In the method of driving the known three-electrode surface discharge type plasma display panel having the structure in which the address operation and the memory operation are effected by the same electrode as shown in FIG. 2, voltages having complex waveforms must be applied to the electrodes at high speed. As a result, the manufacturing cost of circuits is increased and operation thereof becomes unstable, which is one of the factors that hinders the display apparatus from having been put into practical use. Further, a method of effectively driving the aforesaid memory sheet type plasma display panel as shown in FIG. 3 has also not yet been proposed.

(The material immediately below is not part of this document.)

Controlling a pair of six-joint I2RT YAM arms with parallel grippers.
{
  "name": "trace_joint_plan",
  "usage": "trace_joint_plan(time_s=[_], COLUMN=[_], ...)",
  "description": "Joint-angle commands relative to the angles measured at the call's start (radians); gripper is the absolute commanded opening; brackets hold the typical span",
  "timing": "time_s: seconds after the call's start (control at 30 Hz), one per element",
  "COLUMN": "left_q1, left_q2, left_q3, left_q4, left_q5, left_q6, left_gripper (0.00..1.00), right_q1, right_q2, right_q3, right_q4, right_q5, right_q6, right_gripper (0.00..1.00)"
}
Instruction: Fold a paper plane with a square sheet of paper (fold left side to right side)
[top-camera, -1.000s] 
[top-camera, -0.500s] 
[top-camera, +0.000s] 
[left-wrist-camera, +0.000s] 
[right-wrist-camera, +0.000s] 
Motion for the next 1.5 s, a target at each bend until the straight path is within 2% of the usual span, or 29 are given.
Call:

According to a first aspect of the present invention there is provided a method of driving an indicator tube which includes a pair of common memory electrodes and independent XY address electrode groups separate therefrom, the method comprising the steps of:
in a case where an address discharge is to be carried out by said XY electrode groups from a state in which no wall charge uniformly exists on wall surfaces of said pair of memory electrodes in all cells on a picture screen or on a line to be addressed,
holding one of said pair of memory electrodes at a potential higher than a discharge space potential generated by an address discharge in a range such that a discharge is not caused on the low voltage side of an address electrode of said XY electrode group during an address period;
holding the other of said pair of memory electrodes at a potential lower than said discharge space potential in a range such that a discharge is not caused on the high voltage side of said address electrode;
selectively accumulating charged particles generated by the address discharge in cells disposed at the positions corresponding to an image as negative and positive wall charges; and
continuously effecting a display discharge or memory discharge utilizing a presence or absence of said wall charges as position information.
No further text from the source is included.